Median Downloads of 342Mbps for 5G in New Zealand – Is That Good Enough?

New Zealand’s median 5G download speed is 342.37 Mbps, according to OOKLA’s Speedtest Connectivity Report. The best recorded speed came from the Spark network, which also managed a median upload speed of 20.64 Mbps. One NZ was actually ranked as the better network, with a recorded Speedtest Connectivity Score of 74.58. That said, Spark was still the overall fastest 5G network, with a 5G speed of 62.12.
On paper, that looks great, but median speeds aren’t the whole picture. They’re the average of everything—the busy city towers, the quiet coastal zones, and the rural dead spots where your phone displays “5G” but behaves like anything but 5G.
So, is 342 Mbps good enough, or simply tolerable until the next wireless generation arrives? Read on to find out.
The Speedtest Connectivity Report
The 2025 Speedtest data places New Zealand in a fairly respectable position. 342 Mbps isn’t necessarily the fastest (we’ll make a global comparison next), but it isn’t going to frustrate the average user either. On a good day, that speed means:
- Cloud backups don’t stall mid-photo album
- Netflix 4K doesn’t become a pixelated frustration.
- Zoom calls stay crisp.
- You could download the new Windows 12 update without it breaking.
But—and there is a but—consistency isn’t guaranteed. New Zealand’s geography gets in the way of perfect coverage. Mountain ranges, patchwork population density, and telecom infrastructure that doesn’t spread as aggressively as it does in other countries all affect real-world experience. 342 Mbps is a functioning national average, but not everyone feels that number the same way.
The areas with the fastest speed included:
- Wellington (fastest, most populous city with a median mobile download speed of 186.4 Mbps)
- Lower Hutt (fastest median fixed download speed of 223.26 Mbps)
How Does That Compare to International Speeds?
5G speeds across the globe are wildly uneven. These countries often exceed download speeds of 300-400 Mbps:
- China
- South Korea
- Bulgaria
- United Arab Emirates
- Singapore
According to Statista, South Korea had the fastest 5G speeds in 2025, with Bulgaria ranking second.
So, you can see, New Zealand is neither underperforming nor setting benchmarks. It’s solidly adequate, we’ll call it, even though that sounds uninspiring, but it is generally what a mid-population, mid-density network rollout looks like.
Despite being solidly adequate, especially in big cities, it still ranks better than some technology-first countries. The UK ranks poorly in terms of speed and reliability, as does Belgium. They are two countries that you’d think would excel. In the UK, areas like London are notoriously unreliable because of the dense population and built-up areas, similar to Belgium.
When Will We Get 6G?
6G conversations are happening. Soft predictions put early 6G adoption around 2030–2032, with limited pilot networks arriving before that at around the end of the 2020s. And even when it does start rolling out, the process of taking over 5G will be so slow, similar to how it was when 5G overtook 4G networks.

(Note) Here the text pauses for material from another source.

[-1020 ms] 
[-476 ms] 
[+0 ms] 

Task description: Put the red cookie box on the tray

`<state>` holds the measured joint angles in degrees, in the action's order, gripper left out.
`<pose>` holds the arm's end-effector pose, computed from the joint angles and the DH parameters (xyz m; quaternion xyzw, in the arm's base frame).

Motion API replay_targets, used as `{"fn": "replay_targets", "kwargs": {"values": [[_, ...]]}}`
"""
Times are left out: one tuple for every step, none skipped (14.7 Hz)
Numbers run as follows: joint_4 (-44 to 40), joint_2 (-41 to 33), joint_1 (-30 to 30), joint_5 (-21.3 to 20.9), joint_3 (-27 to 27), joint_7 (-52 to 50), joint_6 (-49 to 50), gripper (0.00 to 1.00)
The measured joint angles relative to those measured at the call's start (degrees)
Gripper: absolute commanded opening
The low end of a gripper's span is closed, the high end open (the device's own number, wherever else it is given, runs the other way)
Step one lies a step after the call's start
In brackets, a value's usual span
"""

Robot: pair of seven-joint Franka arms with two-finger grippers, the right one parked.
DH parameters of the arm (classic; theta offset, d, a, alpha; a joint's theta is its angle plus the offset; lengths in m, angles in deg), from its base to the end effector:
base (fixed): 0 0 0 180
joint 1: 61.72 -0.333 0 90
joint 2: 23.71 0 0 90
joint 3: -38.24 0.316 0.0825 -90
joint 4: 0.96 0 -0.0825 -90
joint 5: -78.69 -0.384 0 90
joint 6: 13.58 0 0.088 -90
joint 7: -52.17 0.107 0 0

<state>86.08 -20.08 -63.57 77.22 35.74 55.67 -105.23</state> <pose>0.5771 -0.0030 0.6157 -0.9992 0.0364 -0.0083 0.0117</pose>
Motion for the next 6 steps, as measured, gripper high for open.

Interestingly, the goal of 6G isn’t speed, as it was with 5G. Its real advantage will be:
- Near-zero latency
- Ambient smart-device communication
- Network-powered automation rather than device-powered
- An infrastructure that interprets rather than simply transmits
- Combining artificial intelligence and sensing to create smarter, more context-aware networks
Basically, 5G made streaming and mobile work smooth. 6G will turn networks into thinking environments rather than passive delivery systems.
So, New Zealand’s 342 Mbps might not dominate global charts, but it’s stable enough to support a digital nation. It just needs consistent upgrades, smarter rural coverage, and a faster switch into the technologies that will demand more than 342 Mbps sooner than the average household realizes.
If this is 5G’s median, 6G will have to be more than just “faster; it will be transformative.